### Your assignment
Filter the listing below down to the lines with the word "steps" and copy those.

*** The data ***

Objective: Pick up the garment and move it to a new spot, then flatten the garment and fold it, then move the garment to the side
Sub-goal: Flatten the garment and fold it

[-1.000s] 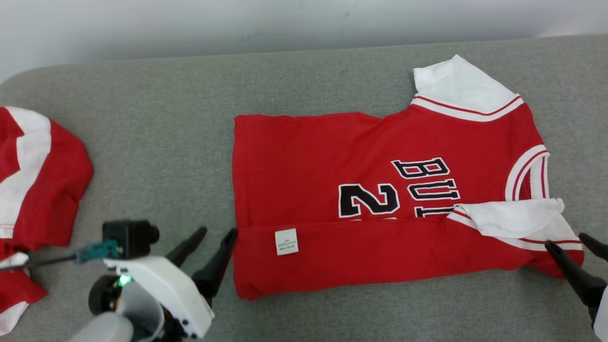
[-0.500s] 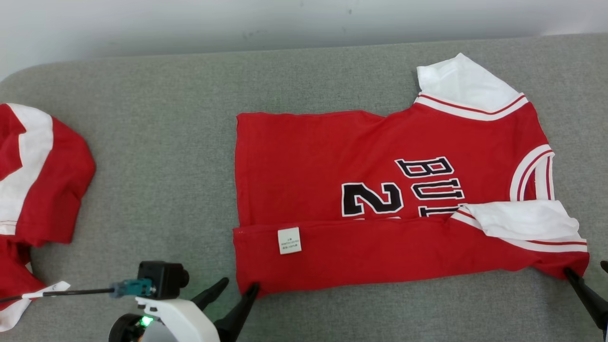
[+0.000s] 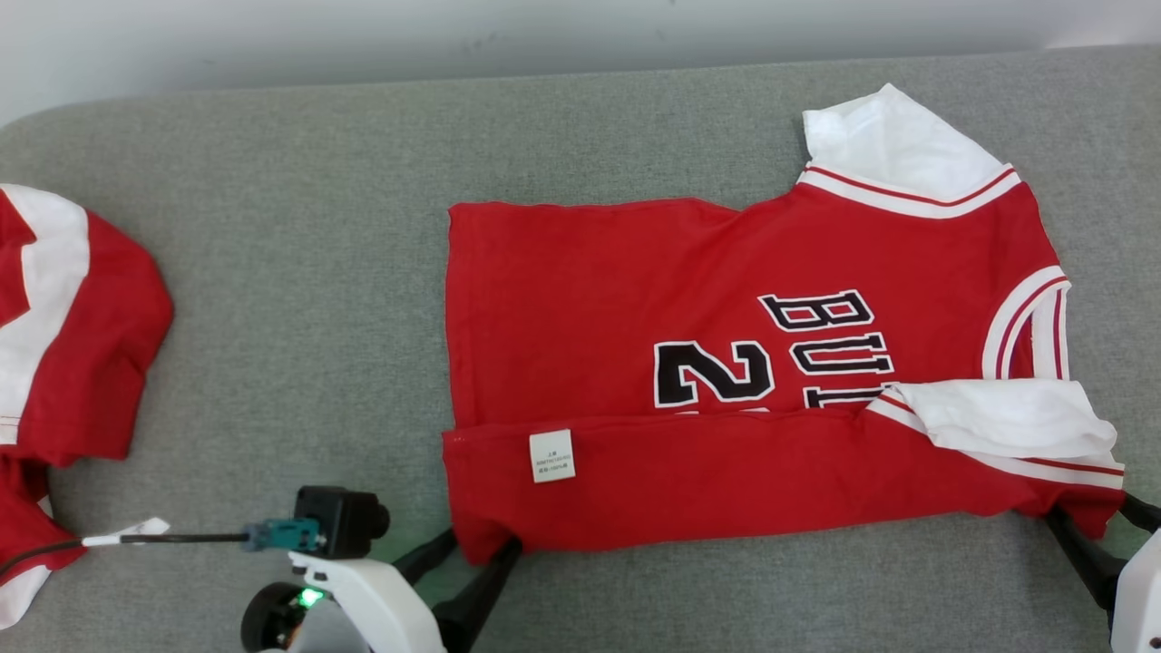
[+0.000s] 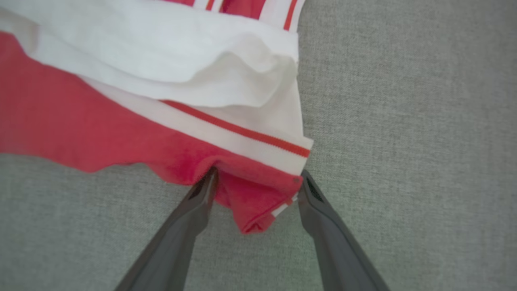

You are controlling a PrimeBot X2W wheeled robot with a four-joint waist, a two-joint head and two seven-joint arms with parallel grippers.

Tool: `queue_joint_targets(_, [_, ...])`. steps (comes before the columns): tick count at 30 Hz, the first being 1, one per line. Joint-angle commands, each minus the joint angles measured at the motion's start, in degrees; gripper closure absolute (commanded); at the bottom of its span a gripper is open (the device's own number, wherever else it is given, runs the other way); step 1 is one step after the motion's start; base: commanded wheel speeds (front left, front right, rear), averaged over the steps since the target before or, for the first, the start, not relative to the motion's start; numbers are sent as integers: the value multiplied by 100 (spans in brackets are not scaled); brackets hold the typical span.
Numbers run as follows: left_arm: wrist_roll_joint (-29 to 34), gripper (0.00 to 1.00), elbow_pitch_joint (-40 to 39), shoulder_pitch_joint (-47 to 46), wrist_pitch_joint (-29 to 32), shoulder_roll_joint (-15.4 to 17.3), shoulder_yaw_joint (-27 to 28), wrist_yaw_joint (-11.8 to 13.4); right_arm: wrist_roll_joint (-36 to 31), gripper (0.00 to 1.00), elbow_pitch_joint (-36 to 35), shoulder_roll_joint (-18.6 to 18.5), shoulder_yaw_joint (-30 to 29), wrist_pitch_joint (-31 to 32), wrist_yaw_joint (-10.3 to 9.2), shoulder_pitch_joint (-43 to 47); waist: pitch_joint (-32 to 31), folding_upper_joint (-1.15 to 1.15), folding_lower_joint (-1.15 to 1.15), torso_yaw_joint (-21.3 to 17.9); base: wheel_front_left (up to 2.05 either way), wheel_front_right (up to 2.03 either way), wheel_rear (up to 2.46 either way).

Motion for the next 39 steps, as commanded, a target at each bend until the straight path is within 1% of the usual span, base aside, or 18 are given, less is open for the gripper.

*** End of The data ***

### Your response
Tool: `queue_joint_targets(_, [_, ...])`. steps (comes before the columns): tick count at 30 Hz, the first being 1, one per line. Joint-angle commands, each minus the joint angles measured at the motion's start, in degrees; gripper closure absolute (commanded); at the bottom of its span a gripper is open (the device's own number, wherever else it is given, runs the other way); step 1 is one step after the motion's start; base: commanded wheel speeds (front left, front right, rear), averaged over the steps since the target before or, for the first, the start, not relative to the motion's start; numbers are sent as integers: the value multiplied by 100 (spans in brackets are not scaled); brackets hold the typical span.
Motion for the next 39 steps, as commanded, a target at each bend until the straight path is within 1% of the usual span, base aside, or 18 are given, less is open for the gripper.

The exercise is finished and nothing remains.